De facto o titual é algo semelhante ao do antigo egipto(ao embrulaharem o morto num lençol) e na posição de "sentado" numa saliência da cova vertical,enquanto outra servia para apoio de uma cabaça com alimentos(creio).
Também não recordo pormenores e hoje penalizo-me por não ter dado a importância que devia a um acto daquela importância.
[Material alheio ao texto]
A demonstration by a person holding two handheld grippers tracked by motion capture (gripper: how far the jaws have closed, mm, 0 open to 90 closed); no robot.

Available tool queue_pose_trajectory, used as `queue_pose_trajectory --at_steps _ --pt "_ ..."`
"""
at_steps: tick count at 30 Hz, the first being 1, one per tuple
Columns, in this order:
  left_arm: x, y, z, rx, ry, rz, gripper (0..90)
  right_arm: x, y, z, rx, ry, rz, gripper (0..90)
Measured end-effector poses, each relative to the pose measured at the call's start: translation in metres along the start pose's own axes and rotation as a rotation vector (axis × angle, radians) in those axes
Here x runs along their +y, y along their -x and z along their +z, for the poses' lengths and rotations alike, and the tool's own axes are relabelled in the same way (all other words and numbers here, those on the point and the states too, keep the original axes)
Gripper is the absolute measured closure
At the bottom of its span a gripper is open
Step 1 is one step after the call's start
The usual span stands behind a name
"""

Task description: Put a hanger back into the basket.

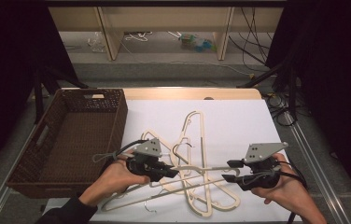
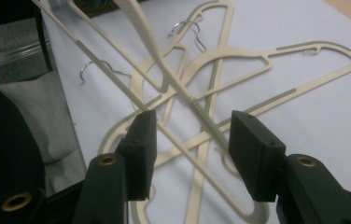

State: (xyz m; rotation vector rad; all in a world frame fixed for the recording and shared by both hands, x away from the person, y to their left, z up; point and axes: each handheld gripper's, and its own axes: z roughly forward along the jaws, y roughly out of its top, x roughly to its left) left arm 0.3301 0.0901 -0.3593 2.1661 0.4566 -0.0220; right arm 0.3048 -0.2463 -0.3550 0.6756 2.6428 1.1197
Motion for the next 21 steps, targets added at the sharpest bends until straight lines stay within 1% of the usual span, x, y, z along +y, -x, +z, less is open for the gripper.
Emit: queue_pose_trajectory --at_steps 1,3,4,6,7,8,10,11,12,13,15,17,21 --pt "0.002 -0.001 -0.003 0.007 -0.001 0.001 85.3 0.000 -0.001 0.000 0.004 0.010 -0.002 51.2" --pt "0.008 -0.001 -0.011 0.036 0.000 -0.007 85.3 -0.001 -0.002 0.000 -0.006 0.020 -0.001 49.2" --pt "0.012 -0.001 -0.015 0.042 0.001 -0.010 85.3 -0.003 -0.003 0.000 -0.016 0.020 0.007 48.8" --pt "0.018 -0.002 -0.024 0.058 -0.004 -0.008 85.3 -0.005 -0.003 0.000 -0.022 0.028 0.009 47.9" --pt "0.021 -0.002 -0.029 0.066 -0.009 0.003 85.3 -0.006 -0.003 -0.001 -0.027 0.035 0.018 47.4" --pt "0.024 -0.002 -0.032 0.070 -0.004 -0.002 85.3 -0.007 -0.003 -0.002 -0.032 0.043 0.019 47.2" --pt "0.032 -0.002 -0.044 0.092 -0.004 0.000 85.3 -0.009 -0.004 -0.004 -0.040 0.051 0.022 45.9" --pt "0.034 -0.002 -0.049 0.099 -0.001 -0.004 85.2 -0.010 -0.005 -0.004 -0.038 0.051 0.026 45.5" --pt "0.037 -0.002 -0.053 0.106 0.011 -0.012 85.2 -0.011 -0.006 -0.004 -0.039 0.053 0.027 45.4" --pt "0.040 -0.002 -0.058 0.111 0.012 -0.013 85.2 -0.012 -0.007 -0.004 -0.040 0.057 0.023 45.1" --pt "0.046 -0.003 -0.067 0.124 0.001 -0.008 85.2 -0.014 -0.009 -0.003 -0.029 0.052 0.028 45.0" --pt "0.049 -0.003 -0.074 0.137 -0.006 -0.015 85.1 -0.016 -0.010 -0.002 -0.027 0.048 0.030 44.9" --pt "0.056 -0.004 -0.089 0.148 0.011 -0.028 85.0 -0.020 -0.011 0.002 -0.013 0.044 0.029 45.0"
Para quem tem formação em história, poderia e deveria ter feito a análise sob outro prisma,mas a guerra e a sua ambiência afastavam-nos das coisas verdadeiramente importantes enquanto nos empurravam para as "malhas " do copo e da preocupação "comezinha" como saber se amanhã estarei vivo, mau grado os paraísos em que vivíamos nos matos em contraste com as dificuldades acrescidas das falhas de ar condicionado com que os ABÊS eram confrontados nas perigosas missões na capital.Esses,sim,grandes vítimas da guerra como este rapaz de nome Otelo ou o cabo cozinheiro RD baptizado como Vasco,fazedores de revoluções e grandes sofredores das agruras por que passaram tantos e tantos esforçados oficiais QP.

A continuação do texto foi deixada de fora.